PROBLEM STATEMENT
How many lines in the records below contain the word "camera"? Reply with that number only.

EXTRACTED MATERIAL
BEGIN

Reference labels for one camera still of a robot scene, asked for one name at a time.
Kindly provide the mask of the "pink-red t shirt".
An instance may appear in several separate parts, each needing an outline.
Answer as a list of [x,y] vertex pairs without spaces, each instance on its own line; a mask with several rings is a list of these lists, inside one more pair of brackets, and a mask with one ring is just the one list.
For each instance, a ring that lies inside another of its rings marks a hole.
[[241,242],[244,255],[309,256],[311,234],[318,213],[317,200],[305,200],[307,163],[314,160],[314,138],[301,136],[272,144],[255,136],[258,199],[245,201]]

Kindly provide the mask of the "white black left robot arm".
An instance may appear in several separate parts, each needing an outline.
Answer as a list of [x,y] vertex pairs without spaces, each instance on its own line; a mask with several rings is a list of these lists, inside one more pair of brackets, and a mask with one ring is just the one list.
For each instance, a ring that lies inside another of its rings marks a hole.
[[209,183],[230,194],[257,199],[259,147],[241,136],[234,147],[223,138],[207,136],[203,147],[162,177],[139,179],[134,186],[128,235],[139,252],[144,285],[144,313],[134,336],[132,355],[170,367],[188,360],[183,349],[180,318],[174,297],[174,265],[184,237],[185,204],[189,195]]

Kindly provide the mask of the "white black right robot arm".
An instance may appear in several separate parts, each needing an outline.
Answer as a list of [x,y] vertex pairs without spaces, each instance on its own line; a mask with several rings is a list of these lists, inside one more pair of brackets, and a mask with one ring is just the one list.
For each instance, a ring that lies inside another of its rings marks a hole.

END
BEGIN

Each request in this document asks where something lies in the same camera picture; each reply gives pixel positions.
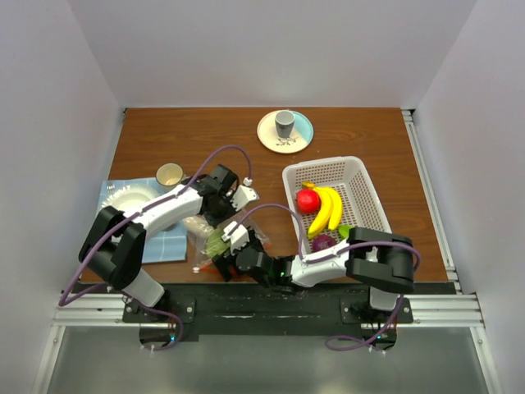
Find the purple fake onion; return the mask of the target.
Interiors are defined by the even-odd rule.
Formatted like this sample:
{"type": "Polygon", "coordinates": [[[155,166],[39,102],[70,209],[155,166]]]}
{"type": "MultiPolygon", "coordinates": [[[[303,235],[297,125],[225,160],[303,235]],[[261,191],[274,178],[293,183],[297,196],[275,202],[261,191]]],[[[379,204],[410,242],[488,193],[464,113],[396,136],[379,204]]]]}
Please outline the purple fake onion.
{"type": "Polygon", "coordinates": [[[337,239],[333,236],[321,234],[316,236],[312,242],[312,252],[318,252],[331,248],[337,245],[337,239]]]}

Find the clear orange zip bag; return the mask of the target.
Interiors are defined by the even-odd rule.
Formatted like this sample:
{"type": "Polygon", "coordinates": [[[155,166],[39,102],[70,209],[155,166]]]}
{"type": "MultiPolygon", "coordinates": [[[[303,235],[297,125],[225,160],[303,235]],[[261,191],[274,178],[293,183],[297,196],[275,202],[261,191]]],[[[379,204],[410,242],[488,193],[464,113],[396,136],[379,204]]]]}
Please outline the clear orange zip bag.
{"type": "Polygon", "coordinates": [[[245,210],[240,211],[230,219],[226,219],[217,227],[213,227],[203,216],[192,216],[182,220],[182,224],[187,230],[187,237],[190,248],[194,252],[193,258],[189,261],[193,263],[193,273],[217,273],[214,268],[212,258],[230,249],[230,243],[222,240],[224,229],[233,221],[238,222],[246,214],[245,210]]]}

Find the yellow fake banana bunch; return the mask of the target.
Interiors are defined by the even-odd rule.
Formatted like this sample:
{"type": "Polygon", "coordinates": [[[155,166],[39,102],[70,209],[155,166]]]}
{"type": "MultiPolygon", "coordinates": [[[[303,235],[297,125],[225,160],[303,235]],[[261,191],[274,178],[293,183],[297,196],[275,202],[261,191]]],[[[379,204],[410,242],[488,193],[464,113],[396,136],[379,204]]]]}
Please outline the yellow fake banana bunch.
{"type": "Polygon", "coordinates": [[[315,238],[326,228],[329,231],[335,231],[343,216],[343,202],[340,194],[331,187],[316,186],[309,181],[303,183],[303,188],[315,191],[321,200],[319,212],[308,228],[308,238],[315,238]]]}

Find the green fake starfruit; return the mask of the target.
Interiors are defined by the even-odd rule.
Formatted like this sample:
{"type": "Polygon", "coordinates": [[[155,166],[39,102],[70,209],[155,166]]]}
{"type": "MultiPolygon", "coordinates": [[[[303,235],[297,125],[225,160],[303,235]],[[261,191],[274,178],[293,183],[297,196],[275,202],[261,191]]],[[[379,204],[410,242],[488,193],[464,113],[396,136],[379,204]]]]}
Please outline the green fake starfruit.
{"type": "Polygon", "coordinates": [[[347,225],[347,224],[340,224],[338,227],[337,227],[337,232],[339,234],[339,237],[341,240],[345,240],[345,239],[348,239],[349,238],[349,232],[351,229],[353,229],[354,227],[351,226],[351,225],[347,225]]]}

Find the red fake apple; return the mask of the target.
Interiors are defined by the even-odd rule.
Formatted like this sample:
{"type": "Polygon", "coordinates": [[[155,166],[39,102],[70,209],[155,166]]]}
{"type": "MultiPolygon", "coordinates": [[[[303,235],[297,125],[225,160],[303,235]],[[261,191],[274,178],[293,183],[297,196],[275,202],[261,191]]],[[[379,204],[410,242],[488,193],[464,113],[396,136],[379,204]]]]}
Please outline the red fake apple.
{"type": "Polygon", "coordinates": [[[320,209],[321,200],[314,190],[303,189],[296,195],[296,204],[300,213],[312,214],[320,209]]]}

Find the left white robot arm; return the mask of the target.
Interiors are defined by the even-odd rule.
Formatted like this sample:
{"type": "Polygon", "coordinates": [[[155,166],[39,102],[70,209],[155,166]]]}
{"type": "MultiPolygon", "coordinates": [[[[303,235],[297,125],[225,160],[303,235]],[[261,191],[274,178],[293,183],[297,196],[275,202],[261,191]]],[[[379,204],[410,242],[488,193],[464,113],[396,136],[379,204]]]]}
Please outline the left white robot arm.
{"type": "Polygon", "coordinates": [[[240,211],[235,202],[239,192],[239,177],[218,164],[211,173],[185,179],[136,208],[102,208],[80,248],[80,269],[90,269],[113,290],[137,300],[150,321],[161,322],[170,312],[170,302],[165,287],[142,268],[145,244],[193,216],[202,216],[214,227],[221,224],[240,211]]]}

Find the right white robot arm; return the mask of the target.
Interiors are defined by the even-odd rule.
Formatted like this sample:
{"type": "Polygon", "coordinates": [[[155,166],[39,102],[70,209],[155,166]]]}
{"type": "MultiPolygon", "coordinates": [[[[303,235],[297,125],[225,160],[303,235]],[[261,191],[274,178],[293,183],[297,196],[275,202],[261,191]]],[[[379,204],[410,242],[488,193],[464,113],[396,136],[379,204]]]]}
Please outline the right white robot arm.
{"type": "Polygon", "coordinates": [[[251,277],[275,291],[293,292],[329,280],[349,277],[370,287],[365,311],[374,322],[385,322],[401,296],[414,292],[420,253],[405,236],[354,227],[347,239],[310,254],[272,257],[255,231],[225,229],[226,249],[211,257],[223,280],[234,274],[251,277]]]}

END

YOUR SOLUTION
2